Agence France Presse - August 25, 2013

Mumbai police have arrested a third suspect over the gang-rape of a photographer – an attack that has renewed anger over India's treatment of women.

Five men are alleged to have raped the woman, in her early 20s, in the centre of the Indian financial hub where she was on a magazine assignment with a male colleague on Thursday evening.

The attack brought back memories of the fatal gang-rape of a student in New Delhi in December that sparked nationwide protests.

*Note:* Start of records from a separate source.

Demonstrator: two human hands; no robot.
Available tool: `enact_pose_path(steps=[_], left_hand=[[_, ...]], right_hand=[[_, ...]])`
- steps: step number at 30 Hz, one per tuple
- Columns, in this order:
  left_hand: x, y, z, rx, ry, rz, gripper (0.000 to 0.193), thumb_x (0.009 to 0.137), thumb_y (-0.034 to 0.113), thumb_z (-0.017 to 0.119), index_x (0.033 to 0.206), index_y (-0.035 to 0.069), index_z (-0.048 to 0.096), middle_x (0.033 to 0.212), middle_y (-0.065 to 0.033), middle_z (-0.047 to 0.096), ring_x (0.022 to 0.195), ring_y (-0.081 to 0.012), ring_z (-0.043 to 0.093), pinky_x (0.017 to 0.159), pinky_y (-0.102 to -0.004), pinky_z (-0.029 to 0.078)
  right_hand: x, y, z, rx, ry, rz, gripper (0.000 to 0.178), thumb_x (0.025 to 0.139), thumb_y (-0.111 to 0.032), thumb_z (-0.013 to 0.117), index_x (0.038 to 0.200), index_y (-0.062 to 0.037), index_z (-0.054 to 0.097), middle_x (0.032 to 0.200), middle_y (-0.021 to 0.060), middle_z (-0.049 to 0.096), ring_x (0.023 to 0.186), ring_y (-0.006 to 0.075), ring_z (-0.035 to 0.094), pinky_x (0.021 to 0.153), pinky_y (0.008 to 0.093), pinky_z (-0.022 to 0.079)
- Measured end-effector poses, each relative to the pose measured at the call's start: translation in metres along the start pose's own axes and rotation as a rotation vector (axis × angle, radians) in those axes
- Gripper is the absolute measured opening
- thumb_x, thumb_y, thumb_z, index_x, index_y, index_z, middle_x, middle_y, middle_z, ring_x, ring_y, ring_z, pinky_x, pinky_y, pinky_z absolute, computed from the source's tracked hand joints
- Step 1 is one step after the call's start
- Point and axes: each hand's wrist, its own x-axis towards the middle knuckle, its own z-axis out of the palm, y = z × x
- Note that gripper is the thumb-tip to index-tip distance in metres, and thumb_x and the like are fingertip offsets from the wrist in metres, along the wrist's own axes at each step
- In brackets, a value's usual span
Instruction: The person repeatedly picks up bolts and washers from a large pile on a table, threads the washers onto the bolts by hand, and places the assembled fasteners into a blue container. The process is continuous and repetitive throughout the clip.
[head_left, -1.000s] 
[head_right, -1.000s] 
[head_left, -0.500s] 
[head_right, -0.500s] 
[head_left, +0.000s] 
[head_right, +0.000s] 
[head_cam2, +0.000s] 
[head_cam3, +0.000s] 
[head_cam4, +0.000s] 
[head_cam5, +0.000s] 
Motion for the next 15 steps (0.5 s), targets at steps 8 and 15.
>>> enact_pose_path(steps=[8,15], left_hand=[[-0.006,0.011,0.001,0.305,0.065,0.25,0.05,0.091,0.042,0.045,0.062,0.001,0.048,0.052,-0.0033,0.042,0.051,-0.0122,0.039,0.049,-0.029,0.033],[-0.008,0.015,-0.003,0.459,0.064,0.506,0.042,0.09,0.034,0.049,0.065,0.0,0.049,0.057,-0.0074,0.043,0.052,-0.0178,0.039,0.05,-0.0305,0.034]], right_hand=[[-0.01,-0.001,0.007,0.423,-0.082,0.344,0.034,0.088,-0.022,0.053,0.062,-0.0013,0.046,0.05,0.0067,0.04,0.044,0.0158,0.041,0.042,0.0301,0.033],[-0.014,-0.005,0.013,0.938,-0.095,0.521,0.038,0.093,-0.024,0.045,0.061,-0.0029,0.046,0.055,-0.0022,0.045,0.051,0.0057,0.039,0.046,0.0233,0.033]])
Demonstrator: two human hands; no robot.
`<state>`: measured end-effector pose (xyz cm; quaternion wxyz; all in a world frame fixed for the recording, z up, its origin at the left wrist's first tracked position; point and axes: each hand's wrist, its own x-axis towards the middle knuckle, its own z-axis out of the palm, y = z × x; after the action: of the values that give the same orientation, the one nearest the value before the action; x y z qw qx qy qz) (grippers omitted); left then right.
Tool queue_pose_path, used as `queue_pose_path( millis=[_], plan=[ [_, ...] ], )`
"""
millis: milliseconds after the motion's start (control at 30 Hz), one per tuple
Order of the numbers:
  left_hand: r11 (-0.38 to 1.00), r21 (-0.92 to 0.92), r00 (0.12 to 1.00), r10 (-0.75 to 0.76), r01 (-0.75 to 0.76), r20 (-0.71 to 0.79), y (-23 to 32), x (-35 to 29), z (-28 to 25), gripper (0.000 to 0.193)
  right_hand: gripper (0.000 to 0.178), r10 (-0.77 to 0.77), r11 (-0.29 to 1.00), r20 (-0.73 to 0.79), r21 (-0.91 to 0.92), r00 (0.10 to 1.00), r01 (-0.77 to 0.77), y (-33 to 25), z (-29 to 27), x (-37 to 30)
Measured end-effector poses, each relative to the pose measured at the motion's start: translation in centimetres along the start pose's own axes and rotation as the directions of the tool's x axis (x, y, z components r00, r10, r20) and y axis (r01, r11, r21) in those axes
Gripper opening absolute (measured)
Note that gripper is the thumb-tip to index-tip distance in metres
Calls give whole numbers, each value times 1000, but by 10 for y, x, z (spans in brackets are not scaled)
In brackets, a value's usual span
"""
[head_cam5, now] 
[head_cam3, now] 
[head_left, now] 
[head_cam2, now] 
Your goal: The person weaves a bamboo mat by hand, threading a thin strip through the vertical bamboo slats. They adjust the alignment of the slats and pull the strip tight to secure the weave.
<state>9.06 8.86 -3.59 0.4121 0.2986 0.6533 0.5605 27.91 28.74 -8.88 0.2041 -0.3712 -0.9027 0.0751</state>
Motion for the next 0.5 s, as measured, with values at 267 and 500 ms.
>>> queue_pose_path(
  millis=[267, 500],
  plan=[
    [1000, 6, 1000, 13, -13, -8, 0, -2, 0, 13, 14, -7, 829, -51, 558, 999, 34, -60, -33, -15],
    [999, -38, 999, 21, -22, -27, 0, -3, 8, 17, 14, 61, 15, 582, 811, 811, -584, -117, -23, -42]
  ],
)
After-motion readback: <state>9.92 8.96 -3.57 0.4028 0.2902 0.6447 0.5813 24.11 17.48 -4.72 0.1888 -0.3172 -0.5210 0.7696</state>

Officers arrested the first suspect on Friday and a second arrest was made overnight, police spokesman Satyanarayan Choudhary told AFP on Saturday. Later in the day, police said they had arrested a third suspect after being told his whereabouts by one of the other accused.

"The probe is heading in the right direction and the other accused will be arrested soon," Mumbai police commissioner Satyapal Singh told reporters.

"The police have all the evidence against the accused and a comprehensive charge sheet will be filed against them." Earlier on Saturday, one of the suspects was remanded in custody after appearing in court. His grandmother told media he was only 16 and should be tried as a minor. Police initially said he was in 20s.

The young woman, reportedly an intern, was taken for treatment at Mumbai's Jaslok Hospital, where staff said she was in stable condition with both internal and external injuries.

"The patient's condition is much better today. However, we are monitoring her health from all aspects of care," Dr Tarang Gianchandani, director medical services at Jaslok Hospital, said in a statement.

The attack, which dismayed a city seen as far safer for women than the capital, sparked outrage on social media sites, uproar in the Indian parliament and protests in Mumbai and elsewhere.

Sonia Gandhi, president of India's ruling Congress party, added her voice, saying she was "saddened and pained". "It is a heinous crime," she told reporters.

A front-page editorial in the Mumbai Mirror said the latest attack "only reaffirms Mumbai's rapidly declining safety record and its decaying moral core".

The incident comes eight months after a 23-year-old woman was fatally gang-raped by five men in a moving bus in New Delhi.